Compliance Testing - Fairness Assessment using R
- Compliance Testing - Fairness Assessment using R
- Preprocessing - Semantic tagging using the LSEG-PermID (Open Calais) service
- Step1 - Load data and libraries
- Step 2 – Perform Principal Component Analysis (PCA) and evaluate clustering potential
- Step 3 - Perform K-means on a factor scores sub-space at evaluate performance with a minimum number of clusters
- Step 4 - Display retained clusters statistics
- Step5 - Evaluate fairness of Basing Hall-BIC selection process
projdir = “C:/RExercise/”
setwd(projdir)
The data table BH_OCC_wStatus-IDSorted_25-May-2021.csv should be downloaded into your R project directory from ( https://github.com/MoiraCorp/Compliance-Testing-Fairness-Assessment-using-R/blob/main/permid-preprocess/OCC_wStatus-IDSorted.csv )
OCC_wStatus <- read.table(“OCC_wStatus-IDSorted.csv”, header=TRUE, sep=”,”)
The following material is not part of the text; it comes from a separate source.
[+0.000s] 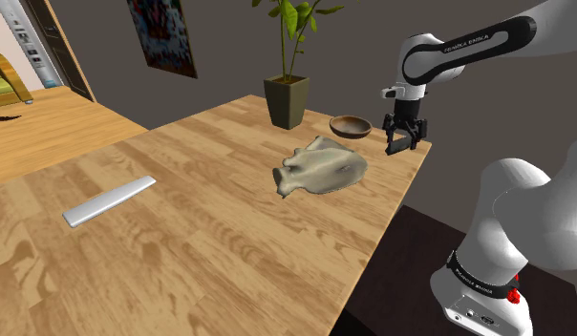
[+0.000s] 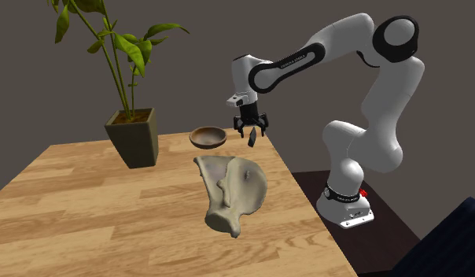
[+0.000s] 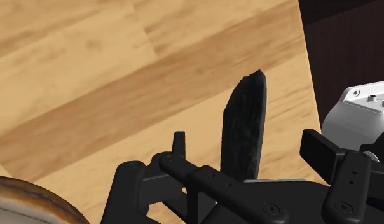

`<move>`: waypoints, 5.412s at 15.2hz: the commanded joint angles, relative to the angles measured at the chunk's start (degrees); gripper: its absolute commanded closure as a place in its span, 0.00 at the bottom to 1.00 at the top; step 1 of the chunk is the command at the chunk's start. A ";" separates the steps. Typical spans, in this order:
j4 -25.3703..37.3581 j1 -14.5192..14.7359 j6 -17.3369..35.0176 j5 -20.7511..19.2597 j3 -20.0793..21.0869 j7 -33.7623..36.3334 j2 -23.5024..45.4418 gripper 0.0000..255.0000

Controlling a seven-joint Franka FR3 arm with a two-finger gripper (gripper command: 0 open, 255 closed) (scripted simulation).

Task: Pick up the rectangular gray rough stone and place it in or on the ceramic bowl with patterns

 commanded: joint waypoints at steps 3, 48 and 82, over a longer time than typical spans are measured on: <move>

IMPORTANT Note: The file paths in R follow the Linux standard
so that the “\” character used in Windows file paths need to be changed to character “/”
This training exercise uses several specialized R libraries:
- ggplot2
on CRAN: ggplot2: Create Elegant Data Visualisations Using the Grammar of Graphics (https://cran.r-project.org/web/packages/ggplot2/index.html)
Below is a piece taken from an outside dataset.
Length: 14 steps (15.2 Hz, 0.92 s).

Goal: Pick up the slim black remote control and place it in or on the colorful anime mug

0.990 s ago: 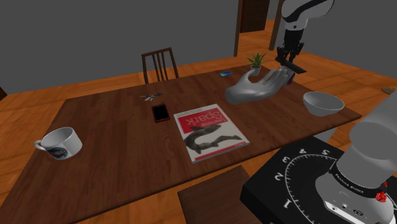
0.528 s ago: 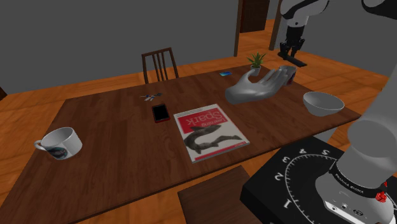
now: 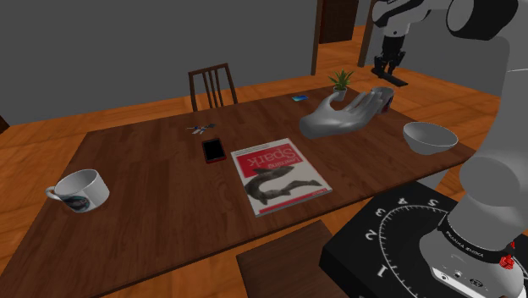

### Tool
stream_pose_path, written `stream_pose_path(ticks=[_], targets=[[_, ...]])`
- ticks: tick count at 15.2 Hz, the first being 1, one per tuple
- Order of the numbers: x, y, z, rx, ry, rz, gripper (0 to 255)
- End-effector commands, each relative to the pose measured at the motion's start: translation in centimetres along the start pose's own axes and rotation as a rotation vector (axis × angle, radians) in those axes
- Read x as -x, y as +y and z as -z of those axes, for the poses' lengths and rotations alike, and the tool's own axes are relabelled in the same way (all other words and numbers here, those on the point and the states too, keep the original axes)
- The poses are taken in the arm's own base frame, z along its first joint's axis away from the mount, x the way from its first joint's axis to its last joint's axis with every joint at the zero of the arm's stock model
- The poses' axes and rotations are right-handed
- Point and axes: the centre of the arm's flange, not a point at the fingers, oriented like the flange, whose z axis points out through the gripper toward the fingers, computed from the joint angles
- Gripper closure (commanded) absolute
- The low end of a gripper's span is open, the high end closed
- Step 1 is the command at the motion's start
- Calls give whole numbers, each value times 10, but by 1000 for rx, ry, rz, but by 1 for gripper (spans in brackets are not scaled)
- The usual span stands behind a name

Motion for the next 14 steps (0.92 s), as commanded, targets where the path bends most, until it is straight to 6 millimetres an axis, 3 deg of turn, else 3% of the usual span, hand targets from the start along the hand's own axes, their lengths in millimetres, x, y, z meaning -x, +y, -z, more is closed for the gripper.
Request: stream_pose_path(ticks=[1,8,14], targets=[[-2,1,-10,0,1,1,255],[-1,-2,-49,0,1,1,255],[-1,-2,-49,0,1,1,255]])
see also: ggplot2 R Documentation (https://www.rdocumentation.org/packages/ggplot2/versions/3.5.0)
with examples in: Data visualization (https://r4ds.hadley.nz/data-visualize) - plotly
on CRAN: plotly: Create Interactive Web Graphics via ‘plotly.js (https://cran.r-project.org/web/packages/plotly/index.html)
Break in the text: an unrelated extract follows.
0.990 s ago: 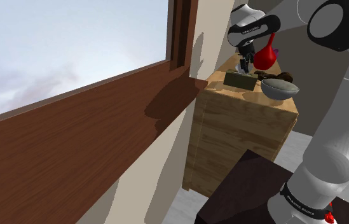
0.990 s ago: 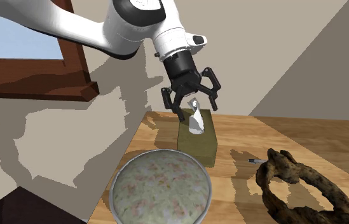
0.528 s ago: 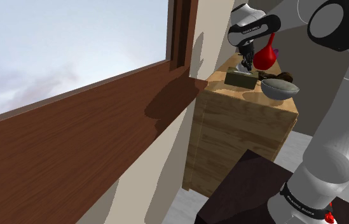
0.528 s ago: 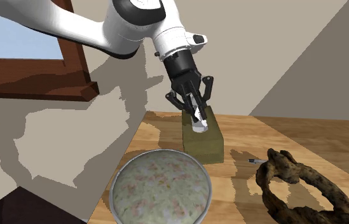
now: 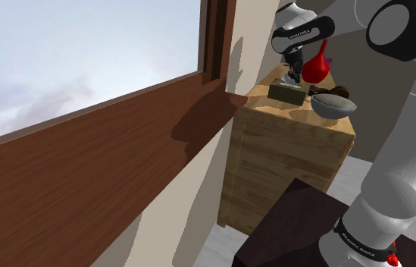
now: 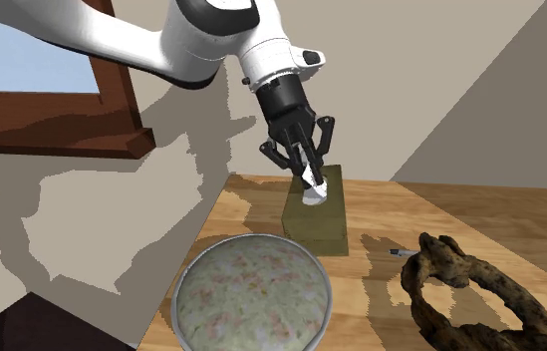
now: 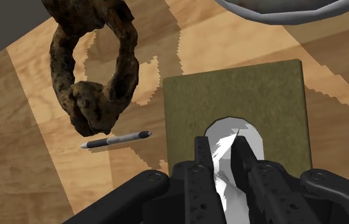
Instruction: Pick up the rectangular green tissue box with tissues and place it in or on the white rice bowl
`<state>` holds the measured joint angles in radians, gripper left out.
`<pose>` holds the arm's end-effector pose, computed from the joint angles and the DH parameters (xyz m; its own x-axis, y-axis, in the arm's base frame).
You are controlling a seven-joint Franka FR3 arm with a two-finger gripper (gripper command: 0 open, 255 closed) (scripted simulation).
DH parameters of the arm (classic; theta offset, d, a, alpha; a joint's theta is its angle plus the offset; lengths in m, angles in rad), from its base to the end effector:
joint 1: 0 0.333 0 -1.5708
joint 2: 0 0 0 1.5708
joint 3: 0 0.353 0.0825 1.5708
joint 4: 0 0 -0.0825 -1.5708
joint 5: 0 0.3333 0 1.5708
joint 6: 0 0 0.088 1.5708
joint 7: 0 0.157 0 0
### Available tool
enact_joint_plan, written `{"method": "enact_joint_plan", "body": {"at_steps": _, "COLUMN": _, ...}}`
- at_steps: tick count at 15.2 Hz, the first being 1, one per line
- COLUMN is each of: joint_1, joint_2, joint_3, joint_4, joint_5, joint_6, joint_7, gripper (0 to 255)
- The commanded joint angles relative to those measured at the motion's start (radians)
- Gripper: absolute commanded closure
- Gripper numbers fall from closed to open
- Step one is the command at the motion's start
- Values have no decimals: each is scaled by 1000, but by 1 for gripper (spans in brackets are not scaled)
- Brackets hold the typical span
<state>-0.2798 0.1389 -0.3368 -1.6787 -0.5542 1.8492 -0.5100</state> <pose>0.4330 -0.3750 0.5412 0.9611 -0.0295 -0.2747 0.1093 -0.8725 0.4762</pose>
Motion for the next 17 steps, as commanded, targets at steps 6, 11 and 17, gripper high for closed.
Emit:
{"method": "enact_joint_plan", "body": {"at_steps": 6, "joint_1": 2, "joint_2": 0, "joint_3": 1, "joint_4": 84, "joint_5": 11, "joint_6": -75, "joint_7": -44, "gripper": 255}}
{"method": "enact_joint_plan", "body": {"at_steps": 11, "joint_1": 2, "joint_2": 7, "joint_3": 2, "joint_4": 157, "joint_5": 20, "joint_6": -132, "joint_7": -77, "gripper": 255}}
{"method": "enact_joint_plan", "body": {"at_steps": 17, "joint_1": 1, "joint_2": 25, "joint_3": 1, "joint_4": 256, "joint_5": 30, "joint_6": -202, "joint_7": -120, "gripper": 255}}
see also: Interactive web-based data visualization with R, plotly, and shiny (https://plotly-r.com/) - FactoMineR
on CRAN: FactoMineR: Multivariate Exploratory Data Analysis and Data Mining (https://cran.r-project.org/web/packages/FactoMineR/index.html) - factoextra
on CRAN: factoextra: Extract and Visualize the Results of Multivariate Data Analyses (https://cran.r-project.org/web/packages/factoextra/index.html)
IMPORTANT Note: Before using the “library” function in R, one needs to check that the correponding packages have been loaded from CRAN
Check R or RStudio documentation on how to install CRAN packages
library (ggplot2)
library(plotly)
library(FactoMineR)
library(factoextra)